BILLINGS – A two-person Montana town near Custer’s famous “last stand” at Little Bighorn goes up for public auction Wednesday, with bids starting at $250,000 for an eight-acre site on the doorstep of one of America’s most famous battles.
Garryowen is being sold by Christopher Kortlander, who moved to Montana from California almost 20 years ago.
About 50 miles southeast of Billings, within the Crow Indian Reservation, he built an 18,500-square-foot, Custer-themed compound on a frontage road along Interstate 90. It includes a post office, residence, museum, Subway shop and tomb of the unknown soldier, and counts Kortlander and a property manager as its only residents.
Also being auctioned is a trove of manuscripts from Custer’s wife, Elizabeth. The manuscripts and town are being auctioned separately or as a package by the Tulsa, Okla.-based auction company Williams and Williams.
The Custer Battlefield Museum, a collection of Little Bighorn and American Indian artifacts, is not for sale. Kortlander, the museum’s director, said whether the museum will stay depends on who buys Garryowen.
“I’ve taken this as far as I can personally go as far as my personal resources,” he said. “We are committed to carry this legacy forward and make sure the museum is going to be in a location that can be enjoyed by the citizens of and visitors to the state.”
Garryowen is located just a few miles from where Lt. Col.
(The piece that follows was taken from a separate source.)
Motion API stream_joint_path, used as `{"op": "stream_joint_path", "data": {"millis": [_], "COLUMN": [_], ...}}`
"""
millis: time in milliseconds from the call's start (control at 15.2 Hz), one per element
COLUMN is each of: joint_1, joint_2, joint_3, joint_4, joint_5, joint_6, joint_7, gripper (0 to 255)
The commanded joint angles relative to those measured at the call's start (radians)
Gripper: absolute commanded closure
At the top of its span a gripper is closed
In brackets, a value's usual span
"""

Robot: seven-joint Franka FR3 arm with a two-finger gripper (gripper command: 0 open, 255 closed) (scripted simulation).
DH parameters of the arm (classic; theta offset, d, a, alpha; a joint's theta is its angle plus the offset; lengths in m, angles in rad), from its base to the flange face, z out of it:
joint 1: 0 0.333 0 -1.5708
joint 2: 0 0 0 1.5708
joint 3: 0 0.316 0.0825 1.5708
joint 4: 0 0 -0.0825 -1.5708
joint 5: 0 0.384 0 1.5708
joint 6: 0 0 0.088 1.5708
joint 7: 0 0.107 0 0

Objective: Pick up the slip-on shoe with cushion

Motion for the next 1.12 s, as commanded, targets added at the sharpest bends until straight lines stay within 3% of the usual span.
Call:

George Armstrong Custer and more than 200 U.S. Cavalry troopers and scouts from the Crow Tribe were killed in June 1876, by up to 1,800 Lakota Sioux and Northern Cheyenne warriors.
Kortlander attempted to sell the town in the last decade for $6.9 million. But those plans were scuttled amid a government investigation, later dropped, into alleged illegal artifact dealings by Kortlander.
The federal probe spanned five years and began about the time former Gov. Judy Martz named Kortlander as Montana’s Tourism Person of the Year in 2004. During two raids on the compound in 2005 and 2008, the government seized thousands of documents, artifacts, guns and other items from Kortlander’s personal residence and the museum.
Most have since been returned, but Kortlander has a claim pending in federal court to reclaim for the museum about two dozen war bonnets, medicine bundles and other items still in the government’s possession. He’s seeking tens of millions in damages in a separate lawsuit against the government.
Williams and Williams spokeswoman Amy Bates said Wednesday’s sale has received global interest from both individual and institutional buyers.